The story was first reported by the National Business Review, which noted Australian commentators saying that New Zealand is scoring because our wage costs are lower, and, reassuringly, are a closer cultural fit than traditional outsourcing nations.
Low-cost New Zealand has done well lately in receiving jobs from expensive Australia. It's not just Heinz opening a canning plant in Hawkes Bay at the expense of Queensland; there have also been several Australian tech firms shifting operations over to New Zealand, thanks to our cheaper energy costs, as well as cheaper labour.
Author Chris Keall also cheekily noticed that the Australian Financial Review itself is offshoring sub-editing work to cheaper Auckland.
Technology commentator Bill Bennett does not see a great victory here if jobs are being won on lower rewards for workers, fearing a race to the bottom.
That's a fair comment, but these are hardly bottom-end jobs like you might find in an outsourced call centre.
IBM is a decent and respected employer. Big Blue will be bringing good-quality jobs to New Zealand, the high-tech knowledge economy jobs that the commentariat has said the country needs, and said government must do more to attract.
That good-quality jobs are coming our way instead of going the other way also contrasts with the trends of the tech age. Many tech firms have rationalised their operations, with their head offices retreating over the Tasman. This has resulted in Sydney getting the best jobs, the management ones, while the lower-ranked roles, if we were lucky, remained in New Zealand.

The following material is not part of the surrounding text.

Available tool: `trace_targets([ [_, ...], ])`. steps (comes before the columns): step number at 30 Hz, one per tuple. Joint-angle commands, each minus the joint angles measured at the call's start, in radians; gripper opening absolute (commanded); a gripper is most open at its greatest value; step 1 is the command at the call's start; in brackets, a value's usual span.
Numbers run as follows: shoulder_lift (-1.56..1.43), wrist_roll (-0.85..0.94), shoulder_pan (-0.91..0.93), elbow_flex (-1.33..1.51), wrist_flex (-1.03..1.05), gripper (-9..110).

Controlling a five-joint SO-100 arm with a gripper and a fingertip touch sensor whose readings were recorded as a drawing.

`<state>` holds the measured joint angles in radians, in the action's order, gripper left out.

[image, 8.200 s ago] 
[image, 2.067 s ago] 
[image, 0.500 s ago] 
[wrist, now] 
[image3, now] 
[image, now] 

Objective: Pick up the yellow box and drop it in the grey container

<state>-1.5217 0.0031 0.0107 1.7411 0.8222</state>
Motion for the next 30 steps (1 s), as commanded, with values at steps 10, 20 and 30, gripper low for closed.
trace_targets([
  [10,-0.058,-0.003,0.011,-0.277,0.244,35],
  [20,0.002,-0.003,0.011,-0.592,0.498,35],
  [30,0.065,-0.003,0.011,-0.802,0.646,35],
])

IBM's news makes a refreshing change, and that is perhaps why its move is news, with Big Blue confounding the trends of recent years.

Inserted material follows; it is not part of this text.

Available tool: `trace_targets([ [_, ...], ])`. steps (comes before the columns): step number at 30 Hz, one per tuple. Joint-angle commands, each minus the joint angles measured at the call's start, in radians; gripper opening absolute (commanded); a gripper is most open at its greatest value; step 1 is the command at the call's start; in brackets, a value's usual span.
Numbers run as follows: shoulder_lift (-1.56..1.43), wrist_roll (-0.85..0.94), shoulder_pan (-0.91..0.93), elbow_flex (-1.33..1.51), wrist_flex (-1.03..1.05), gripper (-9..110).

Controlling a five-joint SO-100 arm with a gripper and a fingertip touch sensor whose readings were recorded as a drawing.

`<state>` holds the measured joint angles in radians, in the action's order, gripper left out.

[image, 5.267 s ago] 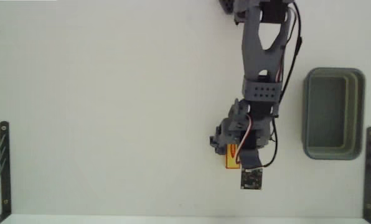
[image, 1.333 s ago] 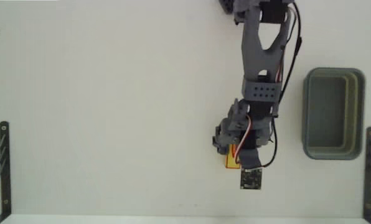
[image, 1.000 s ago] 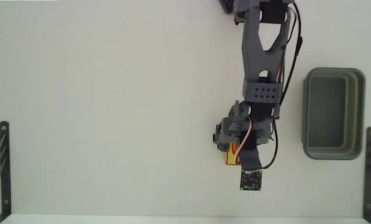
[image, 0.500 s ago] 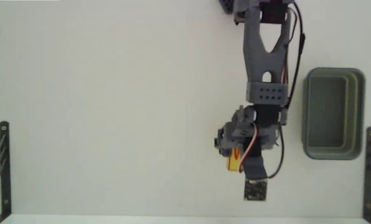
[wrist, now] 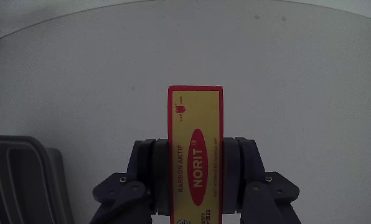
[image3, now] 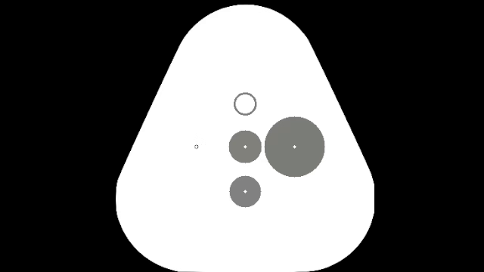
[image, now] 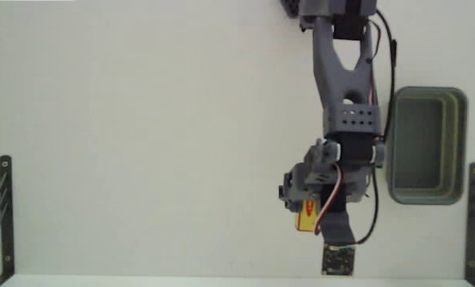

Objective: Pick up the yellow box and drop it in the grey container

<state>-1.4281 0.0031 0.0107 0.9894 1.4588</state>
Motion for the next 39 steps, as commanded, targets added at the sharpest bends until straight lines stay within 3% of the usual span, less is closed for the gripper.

This all comes as the company itself seems to be doing well in New Zealand. IBM plans to open a "delivery centre", creating up to 400 jobs, based on a similar scheme in Ballarat, Victoria.
It also recently reported its third year of revenue growth in New Zealand.

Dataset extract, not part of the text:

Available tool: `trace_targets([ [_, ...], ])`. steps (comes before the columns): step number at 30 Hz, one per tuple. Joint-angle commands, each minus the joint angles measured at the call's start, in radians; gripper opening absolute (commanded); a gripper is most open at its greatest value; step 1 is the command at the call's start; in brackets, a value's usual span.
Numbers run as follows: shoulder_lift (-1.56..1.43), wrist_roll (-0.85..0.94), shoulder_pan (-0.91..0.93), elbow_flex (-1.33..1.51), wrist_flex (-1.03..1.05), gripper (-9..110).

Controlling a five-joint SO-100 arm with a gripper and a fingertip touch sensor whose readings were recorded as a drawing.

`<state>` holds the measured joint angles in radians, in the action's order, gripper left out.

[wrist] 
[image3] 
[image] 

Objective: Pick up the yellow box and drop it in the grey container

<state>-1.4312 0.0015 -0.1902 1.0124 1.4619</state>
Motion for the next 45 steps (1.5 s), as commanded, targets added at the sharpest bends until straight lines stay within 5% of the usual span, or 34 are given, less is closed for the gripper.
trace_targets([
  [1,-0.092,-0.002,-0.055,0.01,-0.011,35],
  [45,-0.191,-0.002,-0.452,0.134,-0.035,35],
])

Certainly, these new jobs, when they arrive, can only benefit IBM further if they mean it can offer more services locally. Kiwis are an insular lot, and prefer to deal with locals, which partly explains some of the success of Datacom, Gen-i, and Revera in recent years.
IBM's move also comes as more IT workers are seeking jobs in New Zealand as opposed to Australia, according to one recruitment agency.
For years, the story has been one of an exodus of talent, a brain drain over the Tasman, but it seems that greener pastures are not always found overseas. Many may be Kiwis looking to return home, but it seems that there are also Australians looking for a life in New Zealand.
Certainly, that, too, contrasts with recent years.
IBM's move can only be welcomed, as it will strengthen our own tech sector, as well as offering IBM customers on both sides of the Tasman better prices.
That such a global giant sees benefit in shifting work to New Zealand can also be further applauded, as it may well encourage other Australian IT business to think that if IBM can do it, so can they.